Work instructions »
When you reach the line that contains "Find the arm;" in the entries below, begin returning lines exactly as written and continue through the last one.

Task inputs »
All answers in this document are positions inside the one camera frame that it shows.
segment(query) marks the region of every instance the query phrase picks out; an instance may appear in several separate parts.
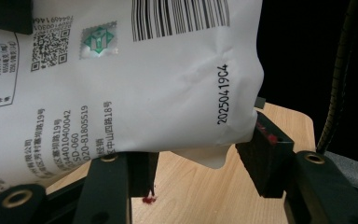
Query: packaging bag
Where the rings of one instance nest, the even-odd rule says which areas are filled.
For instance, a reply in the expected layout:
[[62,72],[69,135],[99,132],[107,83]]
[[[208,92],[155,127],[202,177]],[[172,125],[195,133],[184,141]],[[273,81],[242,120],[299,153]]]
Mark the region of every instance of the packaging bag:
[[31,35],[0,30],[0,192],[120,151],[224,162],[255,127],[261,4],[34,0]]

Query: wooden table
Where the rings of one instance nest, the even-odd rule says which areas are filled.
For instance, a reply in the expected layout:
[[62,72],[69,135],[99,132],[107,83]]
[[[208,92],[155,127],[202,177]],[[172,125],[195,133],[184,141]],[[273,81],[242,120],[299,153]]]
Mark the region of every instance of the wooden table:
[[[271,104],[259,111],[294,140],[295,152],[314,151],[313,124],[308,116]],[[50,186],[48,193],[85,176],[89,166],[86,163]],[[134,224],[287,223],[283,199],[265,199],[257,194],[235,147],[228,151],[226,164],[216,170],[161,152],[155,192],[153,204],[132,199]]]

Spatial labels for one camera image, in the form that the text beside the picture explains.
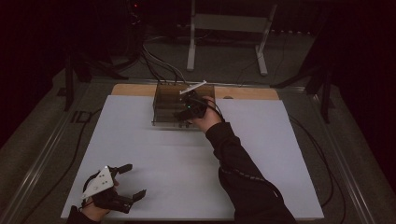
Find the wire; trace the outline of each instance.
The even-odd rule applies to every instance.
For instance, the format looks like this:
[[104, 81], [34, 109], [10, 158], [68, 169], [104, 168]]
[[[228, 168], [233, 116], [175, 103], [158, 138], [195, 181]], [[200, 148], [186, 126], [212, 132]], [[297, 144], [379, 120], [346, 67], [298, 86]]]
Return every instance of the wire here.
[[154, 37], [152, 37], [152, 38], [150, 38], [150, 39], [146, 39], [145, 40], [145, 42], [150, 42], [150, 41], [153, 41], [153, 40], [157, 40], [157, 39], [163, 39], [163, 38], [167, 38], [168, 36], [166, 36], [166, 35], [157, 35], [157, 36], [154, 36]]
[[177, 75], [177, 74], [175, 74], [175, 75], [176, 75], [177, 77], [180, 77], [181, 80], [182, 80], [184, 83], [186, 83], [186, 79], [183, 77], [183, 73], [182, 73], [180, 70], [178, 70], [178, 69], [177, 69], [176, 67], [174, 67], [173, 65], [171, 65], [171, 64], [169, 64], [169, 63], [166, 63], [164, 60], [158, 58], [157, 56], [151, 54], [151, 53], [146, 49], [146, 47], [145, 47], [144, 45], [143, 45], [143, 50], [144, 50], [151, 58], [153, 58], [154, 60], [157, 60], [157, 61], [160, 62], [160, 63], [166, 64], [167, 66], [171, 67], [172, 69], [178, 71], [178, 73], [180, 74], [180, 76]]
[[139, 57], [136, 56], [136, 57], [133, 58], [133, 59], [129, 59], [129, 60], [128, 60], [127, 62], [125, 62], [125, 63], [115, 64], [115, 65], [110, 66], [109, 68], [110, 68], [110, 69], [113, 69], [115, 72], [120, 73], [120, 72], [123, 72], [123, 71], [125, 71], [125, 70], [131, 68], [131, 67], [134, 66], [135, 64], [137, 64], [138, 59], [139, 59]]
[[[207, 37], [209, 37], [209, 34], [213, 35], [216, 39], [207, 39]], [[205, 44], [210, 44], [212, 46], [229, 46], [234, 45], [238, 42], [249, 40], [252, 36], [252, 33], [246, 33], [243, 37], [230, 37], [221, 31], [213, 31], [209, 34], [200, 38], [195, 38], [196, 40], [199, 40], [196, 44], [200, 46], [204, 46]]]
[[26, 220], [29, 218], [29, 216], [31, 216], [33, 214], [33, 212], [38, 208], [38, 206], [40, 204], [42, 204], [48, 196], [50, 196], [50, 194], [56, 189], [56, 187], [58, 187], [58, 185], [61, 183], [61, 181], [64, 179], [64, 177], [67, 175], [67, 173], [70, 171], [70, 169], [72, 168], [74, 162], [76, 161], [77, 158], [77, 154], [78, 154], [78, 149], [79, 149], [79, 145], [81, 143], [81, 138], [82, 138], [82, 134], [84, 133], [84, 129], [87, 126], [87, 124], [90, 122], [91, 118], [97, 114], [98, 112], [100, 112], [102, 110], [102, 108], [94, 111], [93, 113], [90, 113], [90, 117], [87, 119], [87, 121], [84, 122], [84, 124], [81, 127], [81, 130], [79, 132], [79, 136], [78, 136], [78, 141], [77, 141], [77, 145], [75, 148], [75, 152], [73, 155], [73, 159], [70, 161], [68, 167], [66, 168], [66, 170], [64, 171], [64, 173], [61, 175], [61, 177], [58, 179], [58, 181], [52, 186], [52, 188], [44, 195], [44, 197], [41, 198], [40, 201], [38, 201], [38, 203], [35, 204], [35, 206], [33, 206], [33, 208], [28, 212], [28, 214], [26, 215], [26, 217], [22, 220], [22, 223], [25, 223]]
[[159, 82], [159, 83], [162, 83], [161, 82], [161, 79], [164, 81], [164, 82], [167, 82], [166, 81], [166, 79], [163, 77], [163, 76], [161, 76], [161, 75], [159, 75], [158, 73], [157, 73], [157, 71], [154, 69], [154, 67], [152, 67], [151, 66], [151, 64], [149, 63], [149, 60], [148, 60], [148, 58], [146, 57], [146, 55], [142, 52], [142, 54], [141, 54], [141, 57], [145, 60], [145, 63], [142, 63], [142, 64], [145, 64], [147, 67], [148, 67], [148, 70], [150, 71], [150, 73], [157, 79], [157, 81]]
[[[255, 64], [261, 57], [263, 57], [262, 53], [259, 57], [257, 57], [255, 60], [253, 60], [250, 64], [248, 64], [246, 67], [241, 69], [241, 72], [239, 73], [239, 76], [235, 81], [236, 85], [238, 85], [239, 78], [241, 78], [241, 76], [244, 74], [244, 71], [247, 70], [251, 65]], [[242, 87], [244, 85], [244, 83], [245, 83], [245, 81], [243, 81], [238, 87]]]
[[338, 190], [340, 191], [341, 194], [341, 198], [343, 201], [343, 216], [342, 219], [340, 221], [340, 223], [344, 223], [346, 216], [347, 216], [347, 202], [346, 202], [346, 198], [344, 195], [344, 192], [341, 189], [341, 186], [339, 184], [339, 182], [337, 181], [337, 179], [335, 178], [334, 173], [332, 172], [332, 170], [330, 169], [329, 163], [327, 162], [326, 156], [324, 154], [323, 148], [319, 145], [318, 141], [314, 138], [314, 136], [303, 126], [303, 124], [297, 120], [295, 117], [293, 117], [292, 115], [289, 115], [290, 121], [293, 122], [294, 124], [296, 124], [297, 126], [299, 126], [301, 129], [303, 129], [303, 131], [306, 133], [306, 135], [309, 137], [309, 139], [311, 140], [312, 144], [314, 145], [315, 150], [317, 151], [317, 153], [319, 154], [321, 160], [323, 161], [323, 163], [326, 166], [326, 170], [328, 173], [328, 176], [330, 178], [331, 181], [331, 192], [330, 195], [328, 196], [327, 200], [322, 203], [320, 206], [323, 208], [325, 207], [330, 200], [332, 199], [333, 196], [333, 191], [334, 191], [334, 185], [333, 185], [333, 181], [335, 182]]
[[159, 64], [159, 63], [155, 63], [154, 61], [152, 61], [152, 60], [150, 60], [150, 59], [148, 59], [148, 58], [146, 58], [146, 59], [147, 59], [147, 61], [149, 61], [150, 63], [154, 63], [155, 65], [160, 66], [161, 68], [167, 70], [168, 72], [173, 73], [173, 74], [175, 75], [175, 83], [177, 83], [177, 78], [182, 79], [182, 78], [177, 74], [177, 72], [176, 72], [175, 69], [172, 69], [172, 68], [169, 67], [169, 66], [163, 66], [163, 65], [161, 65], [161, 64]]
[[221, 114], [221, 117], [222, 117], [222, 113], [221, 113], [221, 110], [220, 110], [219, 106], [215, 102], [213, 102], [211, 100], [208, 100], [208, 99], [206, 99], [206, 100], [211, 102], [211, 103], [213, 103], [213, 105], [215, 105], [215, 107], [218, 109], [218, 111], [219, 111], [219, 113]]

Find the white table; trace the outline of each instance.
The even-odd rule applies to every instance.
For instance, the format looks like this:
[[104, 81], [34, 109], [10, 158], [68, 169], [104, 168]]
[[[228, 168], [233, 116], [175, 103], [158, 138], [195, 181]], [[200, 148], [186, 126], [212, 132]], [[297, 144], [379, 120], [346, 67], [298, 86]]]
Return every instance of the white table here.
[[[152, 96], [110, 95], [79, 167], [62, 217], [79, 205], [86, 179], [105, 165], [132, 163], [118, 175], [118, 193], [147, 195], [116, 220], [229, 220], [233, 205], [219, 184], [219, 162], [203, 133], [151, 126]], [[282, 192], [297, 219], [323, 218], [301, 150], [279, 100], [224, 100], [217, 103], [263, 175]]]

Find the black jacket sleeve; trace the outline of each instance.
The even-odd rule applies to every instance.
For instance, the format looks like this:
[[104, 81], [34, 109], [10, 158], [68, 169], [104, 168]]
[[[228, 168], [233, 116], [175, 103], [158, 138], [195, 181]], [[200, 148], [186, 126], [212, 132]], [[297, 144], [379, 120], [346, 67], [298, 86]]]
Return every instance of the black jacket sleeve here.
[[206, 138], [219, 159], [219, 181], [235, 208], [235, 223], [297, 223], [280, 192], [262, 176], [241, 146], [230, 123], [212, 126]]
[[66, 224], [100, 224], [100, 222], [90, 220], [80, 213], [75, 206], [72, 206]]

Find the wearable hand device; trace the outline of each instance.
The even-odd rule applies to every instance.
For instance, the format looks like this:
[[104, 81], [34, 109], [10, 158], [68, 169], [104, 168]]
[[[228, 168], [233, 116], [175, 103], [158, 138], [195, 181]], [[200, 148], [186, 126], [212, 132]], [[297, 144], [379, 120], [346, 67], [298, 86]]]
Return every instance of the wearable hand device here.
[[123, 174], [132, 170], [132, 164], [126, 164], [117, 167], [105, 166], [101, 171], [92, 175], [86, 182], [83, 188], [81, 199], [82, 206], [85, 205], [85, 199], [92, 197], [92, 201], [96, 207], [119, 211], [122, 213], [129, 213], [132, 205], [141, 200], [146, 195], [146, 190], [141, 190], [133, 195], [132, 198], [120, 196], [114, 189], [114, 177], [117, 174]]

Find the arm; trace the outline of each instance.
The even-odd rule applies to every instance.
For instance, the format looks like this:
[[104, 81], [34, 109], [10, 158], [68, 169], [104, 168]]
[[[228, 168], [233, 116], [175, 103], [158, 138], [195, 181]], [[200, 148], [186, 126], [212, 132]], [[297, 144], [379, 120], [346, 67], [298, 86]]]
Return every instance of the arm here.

Finished exercise »
Find the arm; trace the outline of each instance.
The even-odd rule applies to every instance.
For instance, the format looks like this:
[[104, 81], [34, 109], [10, 158], [68, 169], [104, 168]]
[[[228, 168], [233, 116], [175, 103], [158, 138], [195, 181]], [[200, 148], [186, 126], [212, 132]], [[297, 144], [379, 120], [346, 67], [298, 86]]]
Return every instance of the arm here.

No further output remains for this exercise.